Contemporáneo 17
Iluminaciones
18.08—
02.10.2006

Contemporáneo 17
Iluminaciones

18.08— 02.10.2006
Matilde Marín, Stella Maris y Karina Peisajovich
Curadora: Victoria Verlichak

Contemporáneo 17. Iluminaciones presenta tres perspectivas inconfundibles acerca de la luz, como medio y forma, concepto y contenido, que estimulan -cada una a su modo- respuestas sensoriales e intelectuales por parte del espectador. 
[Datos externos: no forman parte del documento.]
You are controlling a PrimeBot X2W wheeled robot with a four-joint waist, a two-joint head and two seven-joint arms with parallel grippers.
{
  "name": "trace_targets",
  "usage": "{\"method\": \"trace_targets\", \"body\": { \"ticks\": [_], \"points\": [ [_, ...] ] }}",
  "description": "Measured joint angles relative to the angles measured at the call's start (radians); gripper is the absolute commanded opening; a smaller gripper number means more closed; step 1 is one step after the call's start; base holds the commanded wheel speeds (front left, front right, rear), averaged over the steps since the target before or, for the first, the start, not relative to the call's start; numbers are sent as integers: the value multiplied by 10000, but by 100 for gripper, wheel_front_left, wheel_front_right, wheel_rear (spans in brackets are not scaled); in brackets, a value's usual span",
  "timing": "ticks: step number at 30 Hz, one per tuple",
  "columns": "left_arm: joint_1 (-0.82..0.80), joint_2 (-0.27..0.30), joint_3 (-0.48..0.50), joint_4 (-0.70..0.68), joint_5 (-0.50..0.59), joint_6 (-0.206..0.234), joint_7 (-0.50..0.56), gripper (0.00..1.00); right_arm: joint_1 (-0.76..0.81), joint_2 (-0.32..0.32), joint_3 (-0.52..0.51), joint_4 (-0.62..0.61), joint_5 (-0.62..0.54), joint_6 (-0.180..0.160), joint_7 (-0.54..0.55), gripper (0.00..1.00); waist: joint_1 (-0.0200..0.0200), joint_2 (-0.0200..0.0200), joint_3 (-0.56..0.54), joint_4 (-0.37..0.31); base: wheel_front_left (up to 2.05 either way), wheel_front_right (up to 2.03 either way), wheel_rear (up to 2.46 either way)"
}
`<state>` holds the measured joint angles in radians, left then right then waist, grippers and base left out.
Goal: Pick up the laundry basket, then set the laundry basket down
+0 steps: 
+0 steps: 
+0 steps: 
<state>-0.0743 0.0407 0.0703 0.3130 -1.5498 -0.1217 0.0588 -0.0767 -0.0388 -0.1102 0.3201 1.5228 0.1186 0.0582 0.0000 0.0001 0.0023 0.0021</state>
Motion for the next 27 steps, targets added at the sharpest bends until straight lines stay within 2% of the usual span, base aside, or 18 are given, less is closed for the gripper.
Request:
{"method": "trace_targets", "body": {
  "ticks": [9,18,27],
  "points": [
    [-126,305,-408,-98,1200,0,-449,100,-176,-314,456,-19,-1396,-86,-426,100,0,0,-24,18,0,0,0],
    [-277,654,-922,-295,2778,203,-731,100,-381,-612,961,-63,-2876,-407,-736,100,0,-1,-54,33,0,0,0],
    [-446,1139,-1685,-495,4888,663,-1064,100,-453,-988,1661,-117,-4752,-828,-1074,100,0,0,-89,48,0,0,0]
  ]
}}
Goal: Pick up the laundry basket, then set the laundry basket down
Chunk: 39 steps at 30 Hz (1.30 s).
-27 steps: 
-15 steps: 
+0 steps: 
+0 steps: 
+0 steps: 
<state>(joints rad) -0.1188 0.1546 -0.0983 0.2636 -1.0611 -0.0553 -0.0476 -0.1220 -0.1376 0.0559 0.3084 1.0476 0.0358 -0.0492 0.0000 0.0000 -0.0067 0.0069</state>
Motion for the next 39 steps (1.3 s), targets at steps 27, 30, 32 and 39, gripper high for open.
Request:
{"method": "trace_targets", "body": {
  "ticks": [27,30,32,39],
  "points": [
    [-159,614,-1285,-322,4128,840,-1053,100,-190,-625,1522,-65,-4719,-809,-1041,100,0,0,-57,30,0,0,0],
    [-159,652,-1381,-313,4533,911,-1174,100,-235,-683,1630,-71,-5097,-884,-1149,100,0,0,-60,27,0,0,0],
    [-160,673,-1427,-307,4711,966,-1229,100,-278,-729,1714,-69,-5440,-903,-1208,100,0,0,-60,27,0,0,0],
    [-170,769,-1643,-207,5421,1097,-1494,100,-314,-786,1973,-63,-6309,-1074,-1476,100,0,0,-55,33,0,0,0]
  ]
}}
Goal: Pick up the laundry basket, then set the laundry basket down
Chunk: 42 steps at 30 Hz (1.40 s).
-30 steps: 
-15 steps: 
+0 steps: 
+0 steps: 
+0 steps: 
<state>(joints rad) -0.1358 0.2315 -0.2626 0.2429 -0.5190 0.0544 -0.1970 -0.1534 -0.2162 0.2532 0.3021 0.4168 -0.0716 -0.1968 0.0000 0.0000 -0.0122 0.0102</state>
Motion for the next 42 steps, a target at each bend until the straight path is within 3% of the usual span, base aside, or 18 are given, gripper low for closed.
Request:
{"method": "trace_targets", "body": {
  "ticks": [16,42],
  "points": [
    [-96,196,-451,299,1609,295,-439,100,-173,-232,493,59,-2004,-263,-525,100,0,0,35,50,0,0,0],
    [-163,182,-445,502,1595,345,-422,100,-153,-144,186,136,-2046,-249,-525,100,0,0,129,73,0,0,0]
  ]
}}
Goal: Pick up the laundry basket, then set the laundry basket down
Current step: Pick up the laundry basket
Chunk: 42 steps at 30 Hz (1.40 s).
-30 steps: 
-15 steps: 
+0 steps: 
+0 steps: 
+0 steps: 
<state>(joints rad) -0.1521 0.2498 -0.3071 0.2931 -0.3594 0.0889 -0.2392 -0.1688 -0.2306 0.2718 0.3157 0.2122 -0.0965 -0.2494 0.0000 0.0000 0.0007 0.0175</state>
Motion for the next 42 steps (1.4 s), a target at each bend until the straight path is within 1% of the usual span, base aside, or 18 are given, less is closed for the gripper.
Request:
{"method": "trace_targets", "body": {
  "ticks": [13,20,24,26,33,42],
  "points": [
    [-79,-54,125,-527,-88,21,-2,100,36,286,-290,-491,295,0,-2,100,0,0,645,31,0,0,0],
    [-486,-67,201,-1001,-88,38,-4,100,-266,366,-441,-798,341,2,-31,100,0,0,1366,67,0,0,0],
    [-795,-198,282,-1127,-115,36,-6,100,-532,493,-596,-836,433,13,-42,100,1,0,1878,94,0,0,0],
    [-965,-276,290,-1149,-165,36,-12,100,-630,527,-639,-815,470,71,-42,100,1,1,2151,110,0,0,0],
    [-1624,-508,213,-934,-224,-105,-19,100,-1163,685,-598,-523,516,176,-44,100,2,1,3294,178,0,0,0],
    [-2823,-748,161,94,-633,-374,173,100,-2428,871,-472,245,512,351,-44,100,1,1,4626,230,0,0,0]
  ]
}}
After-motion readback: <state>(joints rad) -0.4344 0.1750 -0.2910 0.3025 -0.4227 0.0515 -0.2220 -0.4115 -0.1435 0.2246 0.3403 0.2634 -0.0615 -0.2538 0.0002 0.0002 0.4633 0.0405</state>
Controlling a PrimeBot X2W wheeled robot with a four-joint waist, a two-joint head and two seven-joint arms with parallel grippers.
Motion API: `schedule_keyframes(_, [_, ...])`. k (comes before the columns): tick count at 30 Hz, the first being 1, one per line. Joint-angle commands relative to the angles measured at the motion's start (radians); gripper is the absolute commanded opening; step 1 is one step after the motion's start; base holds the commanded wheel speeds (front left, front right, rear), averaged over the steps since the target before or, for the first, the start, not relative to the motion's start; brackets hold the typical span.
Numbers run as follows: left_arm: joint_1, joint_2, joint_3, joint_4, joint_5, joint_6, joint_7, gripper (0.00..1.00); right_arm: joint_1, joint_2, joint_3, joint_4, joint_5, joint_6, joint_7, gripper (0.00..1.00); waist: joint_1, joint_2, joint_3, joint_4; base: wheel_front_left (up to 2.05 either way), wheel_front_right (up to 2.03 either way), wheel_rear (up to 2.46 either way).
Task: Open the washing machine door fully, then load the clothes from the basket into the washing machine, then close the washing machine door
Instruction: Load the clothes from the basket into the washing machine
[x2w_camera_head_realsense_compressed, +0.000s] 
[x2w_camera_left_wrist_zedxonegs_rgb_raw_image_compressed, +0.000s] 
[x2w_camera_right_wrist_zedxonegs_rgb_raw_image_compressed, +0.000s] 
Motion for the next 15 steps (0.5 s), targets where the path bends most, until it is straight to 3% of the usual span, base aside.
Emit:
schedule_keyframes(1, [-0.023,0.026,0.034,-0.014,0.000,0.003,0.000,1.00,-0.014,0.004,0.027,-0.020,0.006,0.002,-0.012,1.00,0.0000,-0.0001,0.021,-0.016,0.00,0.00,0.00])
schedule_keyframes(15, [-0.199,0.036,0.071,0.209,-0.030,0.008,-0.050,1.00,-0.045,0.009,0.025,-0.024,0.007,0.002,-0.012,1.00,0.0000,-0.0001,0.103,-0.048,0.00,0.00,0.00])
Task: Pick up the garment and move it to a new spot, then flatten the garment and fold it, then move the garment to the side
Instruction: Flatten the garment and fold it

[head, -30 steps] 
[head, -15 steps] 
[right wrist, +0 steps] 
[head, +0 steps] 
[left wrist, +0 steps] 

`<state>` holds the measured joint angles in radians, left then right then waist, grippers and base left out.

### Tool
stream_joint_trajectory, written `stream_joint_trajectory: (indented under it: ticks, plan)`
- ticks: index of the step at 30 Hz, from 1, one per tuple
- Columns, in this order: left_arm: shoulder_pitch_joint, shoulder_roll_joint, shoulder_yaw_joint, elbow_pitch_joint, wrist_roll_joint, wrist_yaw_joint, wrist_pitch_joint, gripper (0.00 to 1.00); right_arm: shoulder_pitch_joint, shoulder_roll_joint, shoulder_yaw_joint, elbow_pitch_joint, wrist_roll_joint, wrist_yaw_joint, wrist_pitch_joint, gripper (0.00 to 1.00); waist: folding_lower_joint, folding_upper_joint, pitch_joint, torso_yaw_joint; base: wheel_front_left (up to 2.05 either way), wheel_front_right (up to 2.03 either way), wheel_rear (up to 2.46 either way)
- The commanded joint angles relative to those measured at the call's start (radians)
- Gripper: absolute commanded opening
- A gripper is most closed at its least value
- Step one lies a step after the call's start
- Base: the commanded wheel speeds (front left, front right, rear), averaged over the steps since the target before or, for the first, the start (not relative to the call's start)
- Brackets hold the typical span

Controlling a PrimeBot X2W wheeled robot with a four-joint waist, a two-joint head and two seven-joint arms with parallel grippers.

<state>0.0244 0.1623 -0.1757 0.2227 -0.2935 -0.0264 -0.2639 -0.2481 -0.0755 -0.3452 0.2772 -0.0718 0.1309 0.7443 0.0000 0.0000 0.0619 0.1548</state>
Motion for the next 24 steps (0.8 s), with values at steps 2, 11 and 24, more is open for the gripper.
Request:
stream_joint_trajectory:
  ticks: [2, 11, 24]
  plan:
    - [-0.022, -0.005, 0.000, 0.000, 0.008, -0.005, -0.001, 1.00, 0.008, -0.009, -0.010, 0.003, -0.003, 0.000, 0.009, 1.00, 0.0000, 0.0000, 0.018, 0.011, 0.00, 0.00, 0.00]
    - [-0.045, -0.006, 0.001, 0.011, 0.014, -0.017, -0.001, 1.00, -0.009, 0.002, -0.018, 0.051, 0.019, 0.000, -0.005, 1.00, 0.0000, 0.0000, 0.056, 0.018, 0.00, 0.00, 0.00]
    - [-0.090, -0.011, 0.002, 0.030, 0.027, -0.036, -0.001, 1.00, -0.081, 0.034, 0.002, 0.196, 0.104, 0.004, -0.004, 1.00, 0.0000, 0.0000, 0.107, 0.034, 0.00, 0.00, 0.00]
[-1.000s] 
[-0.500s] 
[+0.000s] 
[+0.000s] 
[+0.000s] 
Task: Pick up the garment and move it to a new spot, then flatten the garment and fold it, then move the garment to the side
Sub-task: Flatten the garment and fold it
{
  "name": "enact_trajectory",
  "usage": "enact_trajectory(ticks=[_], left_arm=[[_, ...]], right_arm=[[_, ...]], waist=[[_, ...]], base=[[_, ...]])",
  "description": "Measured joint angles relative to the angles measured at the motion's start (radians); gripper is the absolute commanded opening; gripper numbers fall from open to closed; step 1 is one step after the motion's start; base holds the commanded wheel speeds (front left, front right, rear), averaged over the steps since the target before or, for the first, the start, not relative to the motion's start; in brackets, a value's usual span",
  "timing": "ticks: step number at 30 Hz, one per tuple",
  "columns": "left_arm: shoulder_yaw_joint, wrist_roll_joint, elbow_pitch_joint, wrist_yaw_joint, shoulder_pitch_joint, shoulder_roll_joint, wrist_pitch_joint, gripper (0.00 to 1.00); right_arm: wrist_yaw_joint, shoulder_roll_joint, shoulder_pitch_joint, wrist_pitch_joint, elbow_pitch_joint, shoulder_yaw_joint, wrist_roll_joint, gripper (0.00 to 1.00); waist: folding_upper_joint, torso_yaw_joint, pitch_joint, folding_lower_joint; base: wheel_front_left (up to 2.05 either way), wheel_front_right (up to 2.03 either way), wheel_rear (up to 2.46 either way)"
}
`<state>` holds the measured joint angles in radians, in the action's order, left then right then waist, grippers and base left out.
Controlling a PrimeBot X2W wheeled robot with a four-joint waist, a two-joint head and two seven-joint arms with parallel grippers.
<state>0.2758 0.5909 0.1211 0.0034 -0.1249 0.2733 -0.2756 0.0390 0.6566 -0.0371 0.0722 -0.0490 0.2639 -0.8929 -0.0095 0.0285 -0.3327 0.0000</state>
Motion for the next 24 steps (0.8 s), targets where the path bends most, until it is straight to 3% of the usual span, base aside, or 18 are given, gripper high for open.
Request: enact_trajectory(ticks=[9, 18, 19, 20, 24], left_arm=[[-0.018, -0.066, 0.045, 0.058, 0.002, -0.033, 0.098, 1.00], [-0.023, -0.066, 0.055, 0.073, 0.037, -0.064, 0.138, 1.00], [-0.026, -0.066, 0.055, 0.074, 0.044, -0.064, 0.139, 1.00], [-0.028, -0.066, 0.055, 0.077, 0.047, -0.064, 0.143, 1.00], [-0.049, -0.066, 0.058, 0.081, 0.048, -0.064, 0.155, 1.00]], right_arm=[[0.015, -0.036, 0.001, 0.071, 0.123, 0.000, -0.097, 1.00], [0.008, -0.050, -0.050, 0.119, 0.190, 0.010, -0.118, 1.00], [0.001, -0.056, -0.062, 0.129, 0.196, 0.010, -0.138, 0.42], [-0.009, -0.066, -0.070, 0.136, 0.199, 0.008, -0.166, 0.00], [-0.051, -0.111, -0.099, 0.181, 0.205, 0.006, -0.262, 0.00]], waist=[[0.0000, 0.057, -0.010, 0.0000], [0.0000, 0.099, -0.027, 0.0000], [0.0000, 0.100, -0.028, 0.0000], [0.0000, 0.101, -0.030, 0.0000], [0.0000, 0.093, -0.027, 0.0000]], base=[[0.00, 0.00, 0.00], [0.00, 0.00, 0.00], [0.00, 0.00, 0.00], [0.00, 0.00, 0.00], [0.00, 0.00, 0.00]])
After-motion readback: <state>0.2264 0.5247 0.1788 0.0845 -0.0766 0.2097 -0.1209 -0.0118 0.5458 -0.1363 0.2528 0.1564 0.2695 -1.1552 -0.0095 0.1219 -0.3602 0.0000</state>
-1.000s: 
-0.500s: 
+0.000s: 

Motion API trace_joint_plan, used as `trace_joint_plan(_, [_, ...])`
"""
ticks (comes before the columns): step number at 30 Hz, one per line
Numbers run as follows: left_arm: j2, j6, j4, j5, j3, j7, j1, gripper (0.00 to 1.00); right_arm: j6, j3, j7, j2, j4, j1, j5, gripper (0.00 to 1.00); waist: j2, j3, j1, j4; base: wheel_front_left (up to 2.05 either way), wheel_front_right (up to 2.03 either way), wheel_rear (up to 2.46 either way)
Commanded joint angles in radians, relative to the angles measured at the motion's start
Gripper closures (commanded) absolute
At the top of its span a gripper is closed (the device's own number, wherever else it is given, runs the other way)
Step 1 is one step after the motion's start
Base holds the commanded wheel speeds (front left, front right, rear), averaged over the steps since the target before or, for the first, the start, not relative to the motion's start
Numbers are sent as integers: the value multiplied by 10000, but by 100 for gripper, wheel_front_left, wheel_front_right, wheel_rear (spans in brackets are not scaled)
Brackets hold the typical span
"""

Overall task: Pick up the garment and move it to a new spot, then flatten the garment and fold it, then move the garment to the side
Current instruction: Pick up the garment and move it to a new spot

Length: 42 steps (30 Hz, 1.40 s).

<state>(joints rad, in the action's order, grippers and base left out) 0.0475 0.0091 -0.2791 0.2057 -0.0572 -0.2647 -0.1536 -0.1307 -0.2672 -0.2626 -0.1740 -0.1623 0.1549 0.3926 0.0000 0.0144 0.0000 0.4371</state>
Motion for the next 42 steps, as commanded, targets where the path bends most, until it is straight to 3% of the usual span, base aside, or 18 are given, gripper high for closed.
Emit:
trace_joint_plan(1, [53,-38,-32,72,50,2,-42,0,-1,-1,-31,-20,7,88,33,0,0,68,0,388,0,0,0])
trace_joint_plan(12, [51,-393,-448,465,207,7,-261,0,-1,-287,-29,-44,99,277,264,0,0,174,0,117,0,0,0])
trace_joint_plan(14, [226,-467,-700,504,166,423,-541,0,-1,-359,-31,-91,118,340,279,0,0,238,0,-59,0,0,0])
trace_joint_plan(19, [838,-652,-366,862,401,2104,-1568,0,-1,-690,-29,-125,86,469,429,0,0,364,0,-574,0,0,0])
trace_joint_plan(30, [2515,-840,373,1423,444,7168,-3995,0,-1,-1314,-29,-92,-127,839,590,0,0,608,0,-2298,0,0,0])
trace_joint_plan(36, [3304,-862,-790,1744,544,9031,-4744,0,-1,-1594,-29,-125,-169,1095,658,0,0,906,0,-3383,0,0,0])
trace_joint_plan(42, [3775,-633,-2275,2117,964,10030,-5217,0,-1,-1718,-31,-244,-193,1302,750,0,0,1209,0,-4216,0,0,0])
Matilde Marín presenta Juegos iniciales, un penetrante video con la imagen de sus manos, que buscan escribir sugerentes geometrías y formas lumínicas en el aire. La obra continúa la línea de investigación de su serie de las manos, iniciada en 2002, donde la artista captaba los gestos de sus manos copiando un antiguo juego. “Con los movimientos de una prestidigitadora, Marín enseña y oculta relumbres que parecen escenificar la tensión entre lo inmaterial y lo tangible, entre la fragilidad y la resistencia”, explica Verlichak. Se trata de esculturas etéreas con rayos de luz; y no permiten definir si lo que intentan es proyectar la permanencia o simbolizar la fugacidad.

Por su parte, Stella Maris (seudónimo del artista Sergio Avello), expresa su sensibilidad en “LED-A”, una provocadora instalación lumínica que invita al espectador a descubrir su costado lúdico. Su propuesta gira en torno de un mínimo LED (acrónimo inglés de Light-Emitting Diode, diodo emisor de luz), dispositivo que emite luz policromática rodando muy lentamente.

Situado en el corazón de una columna y adornado como un tesoro, el LED irradia reflejos multicolores, simultáneamente captados por una pequeña –y casi oculta- cámara de video, que también toma la imagen del espectador que se acerca a mirarlo. Stella Maris le ofrece una celebridad instantánea a todos los que se asoman, ya que los rostros y los cambiantes colores se proyectan, en tiempo real, en una gran pantalla y en el circuito virtual (www.led-a.com.ar). En palabras de la curadora, “con más intimidad que espectacularidad de recursos, “LED-A” enciende la imaginación y la magia”.

Finalmente, Karina Peisajovich despliega un paisaje inalcanzable en “Todas las imágenes del mundo”, una enigmática instalación abstracta con impulsos lumínicos y vibraciones sonoras, que se desarrollan en un campo de color gris, a partir de una serie de dispositivos que incluyen filtros de color y un regulador de energía. “Las sucesivas alteraciones de la energía inauguran un nuevo territorio; es una atmósfera en la que se descubre cómo ciertos modos del movimiento de la luz influyen en la percepción del espacio arquitectónico, que muda lenta y constantemente”, afirma Verlichak.